BG Group Plc (BG/) led a selloff in oil and gas companies. Volkswagen AG (VOW) paced a gauge of auto companies lower, dropping 1.7 percent in Frankfurt. BHP Billiton Ltd. (BHP) and Antofagasta Plc (ANTO) fell more than 1.5 percent. Hannover Re slid 1 percent after the world’s third-biggest reinsurer cut its profit forecast
An index of oil and gas companies in the Stoxx 600 fell the most in three weeks as crude slid for a second day in New York. BG Group declined 1.9 percent to 1,504 pence. Dragon Oil Plc (DGO) sank 4.3 percent to 6 euros in Dublin and Petroleum Geo-Services ASA (PGS) retreated 4.1 percent to 79.40 kroner.
A gauge of auto-industry shares dropped for the first time in nine days after a report commissioned by the German environment ministry said the government should change the way it taxes company cars.
Bayerische Motoren Werke AG, which is scheduled to report earnings tomorrow, declined 1.7 percent to 63.37 euros and Daimler AG slid 1.6 percent to 51.65 euros.
Fiat SpA (F) retreated 2.1 percent to 7.33 euros as Italian car sales fell 2.2 percent last month. Sales of the company’s namesake brand dropped 15 percent, according to the Italian Transport Ministry.

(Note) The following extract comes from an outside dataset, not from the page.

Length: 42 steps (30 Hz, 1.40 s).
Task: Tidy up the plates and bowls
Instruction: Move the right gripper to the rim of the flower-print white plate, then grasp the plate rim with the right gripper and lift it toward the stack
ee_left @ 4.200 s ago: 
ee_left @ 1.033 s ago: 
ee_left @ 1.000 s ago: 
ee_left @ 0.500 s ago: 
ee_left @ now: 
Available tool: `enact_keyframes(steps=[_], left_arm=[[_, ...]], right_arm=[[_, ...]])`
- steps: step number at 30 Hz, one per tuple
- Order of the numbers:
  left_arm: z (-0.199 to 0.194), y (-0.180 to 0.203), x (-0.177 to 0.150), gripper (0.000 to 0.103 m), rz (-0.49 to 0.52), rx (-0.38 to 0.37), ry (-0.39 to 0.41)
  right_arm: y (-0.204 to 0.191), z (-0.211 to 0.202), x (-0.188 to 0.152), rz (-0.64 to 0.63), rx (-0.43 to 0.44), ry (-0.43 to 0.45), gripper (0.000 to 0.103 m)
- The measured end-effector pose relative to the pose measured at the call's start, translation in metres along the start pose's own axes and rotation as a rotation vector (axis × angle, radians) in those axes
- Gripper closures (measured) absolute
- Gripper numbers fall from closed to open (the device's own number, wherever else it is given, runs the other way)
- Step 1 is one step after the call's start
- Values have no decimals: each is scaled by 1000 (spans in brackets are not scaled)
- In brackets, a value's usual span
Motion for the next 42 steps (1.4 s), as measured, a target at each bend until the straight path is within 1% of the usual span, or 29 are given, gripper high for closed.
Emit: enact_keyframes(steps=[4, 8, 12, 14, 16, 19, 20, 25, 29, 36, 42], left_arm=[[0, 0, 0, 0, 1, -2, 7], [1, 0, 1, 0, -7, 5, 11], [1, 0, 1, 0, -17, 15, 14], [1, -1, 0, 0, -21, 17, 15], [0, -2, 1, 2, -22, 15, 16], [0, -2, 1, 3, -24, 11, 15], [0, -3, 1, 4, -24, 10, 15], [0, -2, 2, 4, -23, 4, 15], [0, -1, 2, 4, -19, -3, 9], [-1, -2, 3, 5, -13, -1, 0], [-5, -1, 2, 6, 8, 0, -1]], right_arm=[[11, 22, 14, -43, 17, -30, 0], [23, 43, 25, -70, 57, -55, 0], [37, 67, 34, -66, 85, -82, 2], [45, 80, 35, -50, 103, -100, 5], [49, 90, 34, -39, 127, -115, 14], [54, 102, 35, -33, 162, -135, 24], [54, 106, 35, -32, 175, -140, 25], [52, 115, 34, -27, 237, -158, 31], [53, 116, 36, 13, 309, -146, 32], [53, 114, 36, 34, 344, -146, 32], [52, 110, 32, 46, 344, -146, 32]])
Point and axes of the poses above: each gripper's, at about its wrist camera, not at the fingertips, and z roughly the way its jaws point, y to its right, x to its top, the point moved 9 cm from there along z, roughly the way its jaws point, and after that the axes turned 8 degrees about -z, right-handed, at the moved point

U.S. stocks fell, sending the Standard & Poor’s 500 Index lower for a second straight day, as declines in oil and gold prices drove commodity producers down and Sears Holdings Corp. (SHLD) led a retreat in retailers.

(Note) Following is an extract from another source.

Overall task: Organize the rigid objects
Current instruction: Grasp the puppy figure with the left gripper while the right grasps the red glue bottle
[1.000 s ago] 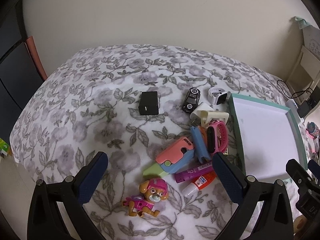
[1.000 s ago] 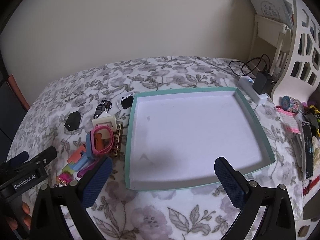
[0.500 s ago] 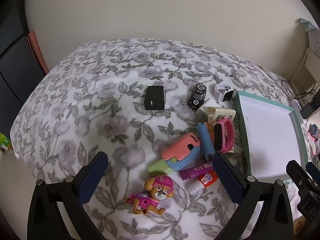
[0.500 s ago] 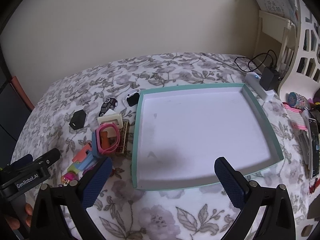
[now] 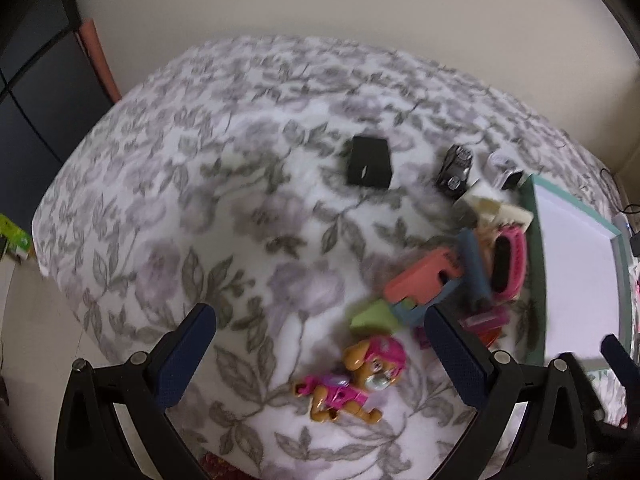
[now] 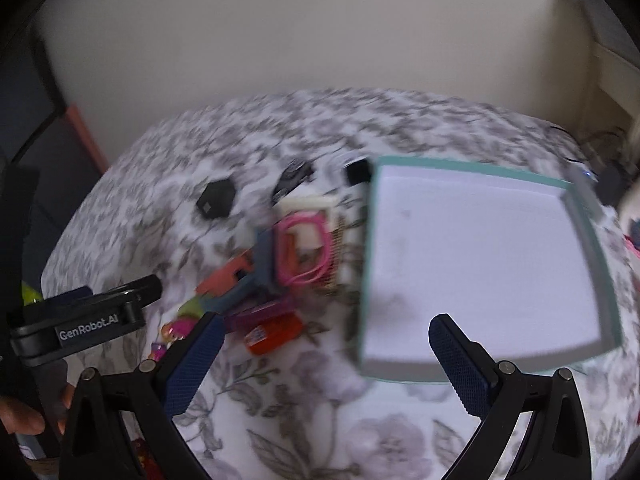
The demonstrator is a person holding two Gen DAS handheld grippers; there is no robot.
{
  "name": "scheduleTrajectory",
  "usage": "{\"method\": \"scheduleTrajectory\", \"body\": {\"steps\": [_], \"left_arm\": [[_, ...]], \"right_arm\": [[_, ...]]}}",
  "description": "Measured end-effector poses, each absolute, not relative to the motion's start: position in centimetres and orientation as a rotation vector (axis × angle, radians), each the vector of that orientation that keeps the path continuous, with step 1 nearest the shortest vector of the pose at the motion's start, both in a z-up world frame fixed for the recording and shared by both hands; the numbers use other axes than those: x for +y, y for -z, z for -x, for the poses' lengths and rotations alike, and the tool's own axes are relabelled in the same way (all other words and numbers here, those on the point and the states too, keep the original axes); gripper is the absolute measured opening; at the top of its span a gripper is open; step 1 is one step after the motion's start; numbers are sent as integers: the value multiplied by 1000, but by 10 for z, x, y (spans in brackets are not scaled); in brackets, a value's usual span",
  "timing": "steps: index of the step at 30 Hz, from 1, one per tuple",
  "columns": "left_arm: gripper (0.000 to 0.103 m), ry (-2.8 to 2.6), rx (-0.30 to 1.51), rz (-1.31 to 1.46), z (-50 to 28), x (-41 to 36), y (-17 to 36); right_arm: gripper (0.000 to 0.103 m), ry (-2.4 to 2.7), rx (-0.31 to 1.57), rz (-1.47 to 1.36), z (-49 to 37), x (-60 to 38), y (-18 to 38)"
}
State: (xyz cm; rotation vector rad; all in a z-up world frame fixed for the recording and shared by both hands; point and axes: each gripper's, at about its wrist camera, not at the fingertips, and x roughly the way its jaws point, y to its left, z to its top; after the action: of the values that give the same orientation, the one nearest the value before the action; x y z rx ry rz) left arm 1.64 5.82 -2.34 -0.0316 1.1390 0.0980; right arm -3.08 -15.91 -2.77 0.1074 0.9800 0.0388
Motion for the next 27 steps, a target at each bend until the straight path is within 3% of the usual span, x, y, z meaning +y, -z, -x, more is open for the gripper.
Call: {"method": "scheduleTrajectory", "body": {"steps": [11, 27], "left_arm": [[103, -90, 1282, 153, -10, 71, 53], [103, -36, 1378, 183, -9, 55, 84]], "right_arm": [[103, -212, 1118, 72, 20, -119, 81], [102, -298, 1097, 132, 7, -106, 103]]}}
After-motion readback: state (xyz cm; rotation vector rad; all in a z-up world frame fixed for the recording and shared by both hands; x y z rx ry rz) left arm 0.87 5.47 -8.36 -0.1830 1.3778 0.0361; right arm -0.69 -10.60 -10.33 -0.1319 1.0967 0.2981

Newmont Mining Corp. (NEM) and ConocoPhillips paced losses in metal and energy companies. Sears, the largest U.S. department- store chain, tumbled 9.7 percent after forecasting a first- quarter loss. Pfizer Inc. (PFE) slid 3.3 percent as sales of its Lipitor cholesterol pill, the world’s best-selling drug last year, missed estimates. MasterCard Inc. (MA) rallied 2.8 percent after earnings topped analysts’ estimates.

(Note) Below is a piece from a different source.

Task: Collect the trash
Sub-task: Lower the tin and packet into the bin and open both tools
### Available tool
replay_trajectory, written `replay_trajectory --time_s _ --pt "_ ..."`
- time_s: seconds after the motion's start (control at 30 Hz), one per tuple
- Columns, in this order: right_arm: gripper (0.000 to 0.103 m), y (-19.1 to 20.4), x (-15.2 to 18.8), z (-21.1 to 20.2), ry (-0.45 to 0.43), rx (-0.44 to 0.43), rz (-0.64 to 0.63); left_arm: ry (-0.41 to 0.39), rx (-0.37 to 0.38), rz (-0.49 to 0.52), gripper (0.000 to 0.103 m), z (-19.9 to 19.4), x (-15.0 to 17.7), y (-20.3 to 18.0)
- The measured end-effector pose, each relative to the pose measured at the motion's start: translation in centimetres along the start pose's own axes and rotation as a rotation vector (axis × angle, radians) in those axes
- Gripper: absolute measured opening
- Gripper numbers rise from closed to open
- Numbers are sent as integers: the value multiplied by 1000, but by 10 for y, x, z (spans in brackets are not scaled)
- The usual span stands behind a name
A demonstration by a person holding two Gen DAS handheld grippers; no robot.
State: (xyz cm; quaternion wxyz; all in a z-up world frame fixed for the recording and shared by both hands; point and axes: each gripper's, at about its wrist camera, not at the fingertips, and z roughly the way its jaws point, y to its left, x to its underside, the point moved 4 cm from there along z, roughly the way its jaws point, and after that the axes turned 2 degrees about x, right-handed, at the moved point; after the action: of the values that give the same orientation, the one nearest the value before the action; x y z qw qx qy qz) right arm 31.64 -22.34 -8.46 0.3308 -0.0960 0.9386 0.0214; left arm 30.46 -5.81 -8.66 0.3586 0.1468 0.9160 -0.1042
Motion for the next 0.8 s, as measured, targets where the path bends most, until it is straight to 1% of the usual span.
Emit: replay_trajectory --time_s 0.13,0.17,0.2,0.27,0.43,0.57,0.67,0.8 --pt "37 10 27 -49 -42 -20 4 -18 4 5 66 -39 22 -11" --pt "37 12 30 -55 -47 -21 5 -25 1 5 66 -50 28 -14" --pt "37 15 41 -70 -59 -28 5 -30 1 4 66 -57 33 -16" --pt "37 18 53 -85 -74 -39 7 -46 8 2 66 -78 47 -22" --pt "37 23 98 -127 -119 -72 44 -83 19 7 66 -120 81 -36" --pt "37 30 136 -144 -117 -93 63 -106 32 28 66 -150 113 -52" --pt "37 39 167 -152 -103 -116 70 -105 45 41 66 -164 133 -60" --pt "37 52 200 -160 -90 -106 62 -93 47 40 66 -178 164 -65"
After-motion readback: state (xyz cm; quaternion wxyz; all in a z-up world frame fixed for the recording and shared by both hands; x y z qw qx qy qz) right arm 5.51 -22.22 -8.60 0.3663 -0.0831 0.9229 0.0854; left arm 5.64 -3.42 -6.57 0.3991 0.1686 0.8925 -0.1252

The S&P 500 has risen 8.2 percent this year through yesterday. Earnings-per-share beat estimates at about three- quarters of the 336 companies in the S&P 500 that reported results since April 11
Stocks fell even after orders placed with U.S. factories rose 3 percent in March on increasing demand for machinery and computers, topping the median economist estimate.